ExxonMobil has been named as one of several major international oil & gas companies planning hundreds of expansion projects in the coming years, which pursuits, the report says, call into question the sincerity of their climate change pledges, reducing them to no more than “PR exercises.”

Oil Change International, described as a United States-based non-profit organisation that “provides research, communication, and advocacy services” on the oil & gas sector,  named eight oil & gas companies which it says are planning hundreds of expansion projects in the coming years even as the world is on track to exhaust its remaining carbon budget. The seven other companies named, alongside ExxonMobil, are: BP, Eni, Shell, Chevron, Equinor and Repsol.

The company has reportedly analyzed promises made by the eight companies, rating those promises as “grossly insufficient” to hold global warming to 1.5º C. Its report asserts that should the companies proceed with their respective plans, the attendant projects could add an extra

 8.6 billion tonnes of carbon pollution to the atmosphere, or the lifetime emissions of 77 new coal power plants.

The named co-author of the report, Kelly Trout, is reported as saying that the companies’ climate pledges are an attempt to avoid winding down oil & gas production. Trout is quoted as telling Canada’s National Observer newspaper recently that “If these companies were serious about the climate crisis, we wouldn’t see them engaged in as many as, or more than, 200 new expansion projects potentially over the next four years.”

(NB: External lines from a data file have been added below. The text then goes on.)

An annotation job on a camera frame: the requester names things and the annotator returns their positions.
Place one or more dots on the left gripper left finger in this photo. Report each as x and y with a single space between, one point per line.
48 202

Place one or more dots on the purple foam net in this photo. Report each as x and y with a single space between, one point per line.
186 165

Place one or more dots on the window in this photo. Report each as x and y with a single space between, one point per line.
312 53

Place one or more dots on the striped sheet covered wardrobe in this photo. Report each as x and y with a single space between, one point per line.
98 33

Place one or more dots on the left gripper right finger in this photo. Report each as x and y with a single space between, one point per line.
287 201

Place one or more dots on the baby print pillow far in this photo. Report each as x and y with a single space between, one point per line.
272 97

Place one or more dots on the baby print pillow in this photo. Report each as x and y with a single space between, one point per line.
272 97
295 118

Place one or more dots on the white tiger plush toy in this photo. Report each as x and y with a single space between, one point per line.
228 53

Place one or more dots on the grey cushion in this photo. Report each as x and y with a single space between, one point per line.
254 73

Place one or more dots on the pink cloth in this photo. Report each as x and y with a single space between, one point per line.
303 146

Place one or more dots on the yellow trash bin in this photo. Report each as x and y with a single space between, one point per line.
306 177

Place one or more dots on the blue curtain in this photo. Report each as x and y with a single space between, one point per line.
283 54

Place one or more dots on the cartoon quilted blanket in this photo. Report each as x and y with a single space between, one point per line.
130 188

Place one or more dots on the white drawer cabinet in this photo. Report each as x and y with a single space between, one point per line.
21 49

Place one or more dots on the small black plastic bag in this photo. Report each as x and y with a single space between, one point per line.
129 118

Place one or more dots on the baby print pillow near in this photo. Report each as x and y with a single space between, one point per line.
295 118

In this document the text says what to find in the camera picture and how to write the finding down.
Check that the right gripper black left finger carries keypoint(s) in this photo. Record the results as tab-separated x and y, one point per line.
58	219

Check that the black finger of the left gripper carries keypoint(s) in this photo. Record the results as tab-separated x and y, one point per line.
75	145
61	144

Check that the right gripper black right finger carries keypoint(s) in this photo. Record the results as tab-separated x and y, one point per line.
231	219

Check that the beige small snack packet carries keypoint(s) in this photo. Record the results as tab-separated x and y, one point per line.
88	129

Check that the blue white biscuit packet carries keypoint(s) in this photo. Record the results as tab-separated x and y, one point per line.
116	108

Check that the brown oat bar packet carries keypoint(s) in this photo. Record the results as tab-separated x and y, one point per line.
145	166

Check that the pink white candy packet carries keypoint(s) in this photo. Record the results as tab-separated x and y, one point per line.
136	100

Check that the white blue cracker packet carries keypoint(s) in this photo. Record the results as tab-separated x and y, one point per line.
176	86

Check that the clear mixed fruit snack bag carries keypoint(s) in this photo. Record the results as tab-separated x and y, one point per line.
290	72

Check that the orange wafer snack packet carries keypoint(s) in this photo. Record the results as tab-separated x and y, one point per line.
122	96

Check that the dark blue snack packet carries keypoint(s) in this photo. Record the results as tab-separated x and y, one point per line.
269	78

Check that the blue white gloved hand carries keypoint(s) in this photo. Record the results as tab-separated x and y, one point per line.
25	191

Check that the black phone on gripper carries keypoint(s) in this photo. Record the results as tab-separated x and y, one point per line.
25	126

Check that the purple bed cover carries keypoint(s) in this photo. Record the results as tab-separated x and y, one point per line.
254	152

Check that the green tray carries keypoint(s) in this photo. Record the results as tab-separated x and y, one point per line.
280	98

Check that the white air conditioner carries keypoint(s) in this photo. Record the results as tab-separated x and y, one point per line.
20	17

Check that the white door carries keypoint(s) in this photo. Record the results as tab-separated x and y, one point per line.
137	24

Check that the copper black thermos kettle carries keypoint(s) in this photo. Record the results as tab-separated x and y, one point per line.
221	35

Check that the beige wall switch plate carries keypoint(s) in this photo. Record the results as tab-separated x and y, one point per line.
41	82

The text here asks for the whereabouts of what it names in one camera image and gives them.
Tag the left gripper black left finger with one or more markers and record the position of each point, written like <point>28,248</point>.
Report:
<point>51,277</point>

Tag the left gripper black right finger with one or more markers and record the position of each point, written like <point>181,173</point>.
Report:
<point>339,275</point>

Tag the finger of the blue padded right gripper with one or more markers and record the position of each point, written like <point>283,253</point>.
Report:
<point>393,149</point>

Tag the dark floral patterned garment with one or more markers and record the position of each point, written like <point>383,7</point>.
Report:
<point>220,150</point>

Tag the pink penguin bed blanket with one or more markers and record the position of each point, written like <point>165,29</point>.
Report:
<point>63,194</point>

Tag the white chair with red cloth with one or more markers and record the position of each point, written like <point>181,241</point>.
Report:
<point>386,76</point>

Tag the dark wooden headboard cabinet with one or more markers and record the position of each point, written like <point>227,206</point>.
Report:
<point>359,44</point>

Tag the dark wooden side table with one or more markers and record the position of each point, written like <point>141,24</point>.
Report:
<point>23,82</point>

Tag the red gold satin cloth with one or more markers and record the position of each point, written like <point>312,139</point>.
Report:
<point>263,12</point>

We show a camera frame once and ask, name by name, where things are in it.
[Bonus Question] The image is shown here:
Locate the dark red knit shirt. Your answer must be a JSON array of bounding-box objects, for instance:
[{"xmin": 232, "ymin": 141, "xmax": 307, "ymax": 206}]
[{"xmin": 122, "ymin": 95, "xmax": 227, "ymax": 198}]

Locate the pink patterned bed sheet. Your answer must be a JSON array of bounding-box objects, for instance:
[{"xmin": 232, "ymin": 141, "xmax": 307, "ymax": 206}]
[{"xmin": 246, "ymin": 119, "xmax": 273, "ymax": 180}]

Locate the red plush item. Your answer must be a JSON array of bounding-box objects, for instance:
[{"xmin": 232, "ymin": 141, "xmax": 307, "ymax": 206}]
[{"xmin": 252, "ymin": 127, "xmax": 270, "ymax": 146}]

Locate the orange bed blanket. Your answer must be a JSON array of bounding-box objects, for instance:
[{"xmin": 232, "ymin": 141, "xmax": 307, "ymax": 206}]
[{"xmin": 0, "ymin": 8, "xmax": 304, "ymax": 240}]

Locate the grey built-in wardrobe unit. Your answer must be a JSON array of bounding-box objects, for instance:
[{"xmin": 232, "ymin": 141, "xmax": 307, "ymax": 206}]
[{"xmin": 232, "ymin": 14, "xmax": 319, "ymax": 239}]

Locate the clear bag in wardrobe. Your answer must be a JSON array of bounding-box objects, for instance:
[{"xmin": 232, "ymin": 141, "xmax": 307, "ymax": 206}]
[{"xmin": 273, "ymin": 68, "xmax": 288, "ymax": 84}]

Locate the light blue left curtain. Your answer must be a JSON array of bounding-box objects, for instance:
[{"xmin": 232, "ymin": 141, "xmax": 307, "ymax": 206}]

“It’s pretty laughable to claim that there can be any new oil and gas approved that’s actually compatible with 1.5º C.”

UN Secretary General, Antonio Guterres, has been quoted as saying earlier this year that “Investing in new fossil fuel infrastructure is moral and economic madness” while the International Energy Agency has said new oil & gas development should cease after 2021 to limit global warming to 1.5º C, while a recent report from the Intergovernmental Panel on Climate Change has said that emissions from “existing fossil fuel infrastructure could single-handedly exhaust the remaining carbon budget.”